* **What the task requires**: Every line below that includes the word "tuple" needs to be copied.

§

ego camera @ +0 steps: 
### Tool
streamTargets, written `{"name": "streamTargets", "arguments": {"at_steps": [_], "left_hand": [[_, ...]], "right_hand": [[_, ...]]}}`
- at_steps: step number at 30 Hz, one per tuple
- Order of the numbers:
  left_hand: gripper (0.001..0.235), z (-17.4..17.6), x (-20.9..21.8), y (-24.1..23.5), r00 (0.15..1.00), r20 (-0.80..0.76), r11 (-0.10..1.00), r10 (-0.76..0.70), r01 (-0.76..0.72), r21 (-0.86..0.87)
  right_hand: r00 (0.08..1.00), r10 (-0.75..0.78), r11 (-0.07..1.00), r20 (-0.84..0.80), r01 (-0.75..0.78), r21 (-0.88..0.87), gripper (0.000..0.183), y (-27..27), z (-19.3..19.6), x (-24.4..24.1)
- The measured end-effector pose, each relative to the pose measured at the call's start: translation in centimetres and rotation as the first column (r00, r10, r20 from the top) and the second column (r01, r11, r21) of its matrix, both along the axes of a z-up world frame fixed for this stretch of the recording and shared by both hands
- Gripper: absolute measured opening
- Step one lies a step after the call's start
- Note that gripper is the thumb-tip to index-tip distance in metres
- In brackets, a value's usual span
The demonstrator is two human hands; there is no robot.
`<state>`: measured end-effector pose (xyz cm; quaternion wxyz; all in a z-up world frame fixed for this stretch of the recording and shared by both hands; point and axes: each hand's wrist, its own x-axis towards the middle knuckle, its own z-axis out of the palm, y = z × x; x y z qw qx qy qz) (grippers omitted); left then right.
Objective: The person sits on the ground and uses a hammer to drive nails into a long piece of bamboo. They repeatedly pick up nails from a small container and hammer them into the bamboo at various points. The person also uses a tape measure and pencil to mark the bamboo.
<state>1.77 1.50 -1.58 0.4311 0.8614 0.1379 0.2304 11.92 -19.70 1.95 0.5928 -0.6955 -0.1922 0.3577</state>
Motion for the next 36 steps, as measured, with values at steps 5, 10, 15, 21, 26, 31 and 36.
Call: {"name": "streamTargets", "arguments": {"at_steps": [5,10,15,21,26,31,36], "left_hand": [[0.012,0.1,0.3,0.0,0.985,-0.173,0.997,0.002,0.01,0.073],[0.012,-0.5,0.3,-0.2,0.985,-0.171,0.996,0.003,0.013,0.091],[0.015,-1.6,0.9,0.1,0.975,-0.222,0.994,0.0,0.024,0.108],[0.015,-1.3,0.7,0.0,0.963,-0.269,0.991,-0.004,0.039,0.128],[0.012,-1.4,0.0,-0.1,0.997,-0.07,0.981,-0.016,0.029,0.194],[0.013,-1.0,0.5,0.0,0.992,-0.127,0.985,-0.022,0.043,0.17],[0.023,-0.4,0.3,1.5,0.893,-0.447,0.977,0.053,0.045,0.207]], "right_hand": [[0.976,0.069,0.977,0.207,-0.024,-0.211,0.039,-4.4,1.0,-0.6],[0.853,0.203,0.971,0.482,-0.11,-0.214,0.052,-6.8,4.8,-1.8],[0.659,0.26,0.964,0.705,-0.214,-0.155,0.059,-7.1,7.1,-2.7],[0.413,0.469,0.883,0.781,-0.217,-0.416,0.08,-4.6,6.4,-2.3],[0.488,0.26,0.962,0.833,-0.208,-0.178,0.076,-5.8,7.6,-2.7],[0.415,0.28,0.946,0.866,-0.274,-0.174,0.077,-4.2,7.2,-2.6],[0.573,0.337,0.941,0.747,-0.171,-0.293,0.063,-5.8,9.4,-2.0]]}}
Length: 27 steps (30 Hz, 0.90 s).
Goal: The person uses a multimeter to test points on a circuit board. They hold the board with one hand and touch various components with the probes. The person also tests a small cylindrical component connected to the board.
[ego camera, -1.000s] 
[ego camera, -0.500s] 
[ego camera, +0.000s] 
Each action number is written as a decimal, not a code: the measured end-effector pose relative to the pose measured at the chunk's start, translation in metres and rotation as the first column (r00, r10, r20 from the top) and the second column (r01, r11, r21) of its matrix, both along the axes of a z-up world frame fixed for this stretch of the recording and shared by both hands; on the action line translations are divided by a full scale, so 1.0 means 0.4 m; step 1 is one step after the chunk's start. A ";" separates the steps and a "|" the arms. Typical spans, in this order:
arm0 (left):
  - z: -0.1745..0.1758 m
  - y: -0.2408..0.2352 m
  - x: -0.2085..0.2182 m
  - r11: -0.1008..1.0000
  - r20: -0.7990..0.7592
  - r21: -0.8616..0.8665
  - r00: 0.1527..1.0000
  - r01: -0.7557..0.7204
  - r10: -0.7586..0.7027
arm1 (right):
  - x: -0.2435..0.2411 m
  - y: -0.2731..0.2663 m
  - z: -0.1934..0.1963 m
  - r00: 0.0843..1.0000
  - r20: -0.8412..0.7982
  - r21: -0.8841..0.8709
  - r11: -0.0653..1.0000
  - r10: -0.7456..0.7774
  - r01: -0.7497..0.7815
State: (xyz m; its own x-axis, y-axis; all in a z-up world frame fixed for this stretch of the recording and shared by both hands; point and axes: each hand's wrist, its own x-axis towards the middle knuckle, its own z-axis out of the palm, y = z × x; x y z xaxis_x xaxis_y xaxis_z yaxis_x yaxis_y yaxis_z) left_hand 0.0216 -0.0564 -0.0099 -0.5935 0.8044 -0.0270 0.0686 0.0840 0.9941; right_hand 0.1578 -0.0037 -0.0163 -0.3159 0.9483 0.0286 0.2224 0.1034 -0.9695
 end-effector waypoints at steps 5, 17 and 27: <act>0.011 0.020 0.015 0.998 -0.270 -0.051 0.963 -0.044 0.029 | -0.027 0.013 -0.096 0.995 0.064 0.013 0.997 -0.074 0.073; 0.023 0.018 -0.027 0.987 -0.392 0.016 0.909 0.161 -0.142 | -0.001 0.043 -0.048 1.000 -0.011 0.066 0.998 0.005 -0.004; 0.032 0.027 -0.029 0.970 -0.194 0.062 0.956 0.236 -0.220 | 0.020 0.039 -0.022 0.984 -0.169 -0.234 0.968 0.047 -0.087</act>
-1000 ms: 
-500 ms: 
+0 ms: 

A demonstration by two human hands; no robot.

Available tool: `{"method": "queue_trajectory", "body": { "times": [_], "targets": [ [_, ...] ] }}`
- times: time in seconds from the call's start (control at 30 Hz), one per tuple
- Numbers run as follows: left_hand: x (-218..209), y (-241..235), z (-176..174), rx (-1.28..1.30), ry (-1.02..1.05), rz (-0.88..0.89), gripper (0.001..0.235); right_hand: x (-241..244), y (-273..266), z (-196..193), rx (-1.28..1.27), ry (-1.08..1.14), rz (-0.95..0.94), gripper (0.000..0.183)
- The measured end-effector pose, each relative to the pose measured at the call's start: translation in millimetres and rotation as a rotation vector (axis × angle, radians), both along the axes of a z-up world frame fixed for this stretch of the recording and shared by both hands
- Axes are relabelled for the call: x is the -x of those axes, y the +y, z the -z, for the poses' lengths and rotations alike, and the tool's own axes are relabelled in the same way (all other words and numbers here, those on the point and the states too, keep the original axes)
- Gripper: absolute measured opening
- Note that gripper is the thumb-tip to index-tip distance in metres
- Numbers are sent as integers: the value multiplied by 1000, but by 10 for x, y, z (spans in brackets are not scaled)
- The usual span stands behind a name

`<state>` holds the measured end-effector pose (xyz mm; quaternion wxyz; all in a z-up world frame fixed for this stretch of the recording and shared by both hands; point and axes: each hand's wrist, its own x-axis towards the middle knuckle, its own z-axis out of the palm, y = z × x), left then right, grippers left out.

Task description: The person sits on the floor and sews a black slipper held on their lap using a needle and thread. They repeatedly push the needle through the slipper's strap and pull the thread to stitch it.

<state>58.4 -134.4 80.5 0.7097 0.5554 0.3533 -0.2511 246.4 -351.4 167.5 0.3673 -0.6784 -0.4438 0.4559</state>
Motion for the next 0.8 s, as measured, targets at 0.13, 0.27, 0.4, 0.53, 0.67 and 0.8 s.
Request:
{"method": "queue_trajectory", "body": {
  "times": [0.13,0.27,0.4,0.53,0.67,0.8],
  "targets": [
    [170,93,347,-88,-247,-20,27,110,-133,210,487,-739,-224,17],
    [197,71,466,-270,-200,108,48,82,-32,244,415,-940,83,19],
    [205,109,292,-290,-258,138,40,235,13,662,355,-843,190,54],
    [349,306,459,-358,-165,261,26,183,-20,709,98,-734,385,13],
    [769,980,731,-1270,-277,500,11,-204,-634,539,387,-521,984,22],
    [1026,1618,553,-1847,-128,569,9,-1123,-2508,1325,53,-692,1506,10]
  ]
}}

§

* **Response below**:
- at_steps: step number at 30 Hz, one per tuple
- times: time in seconds from the call's start (control at 30 Hz), one per tuple

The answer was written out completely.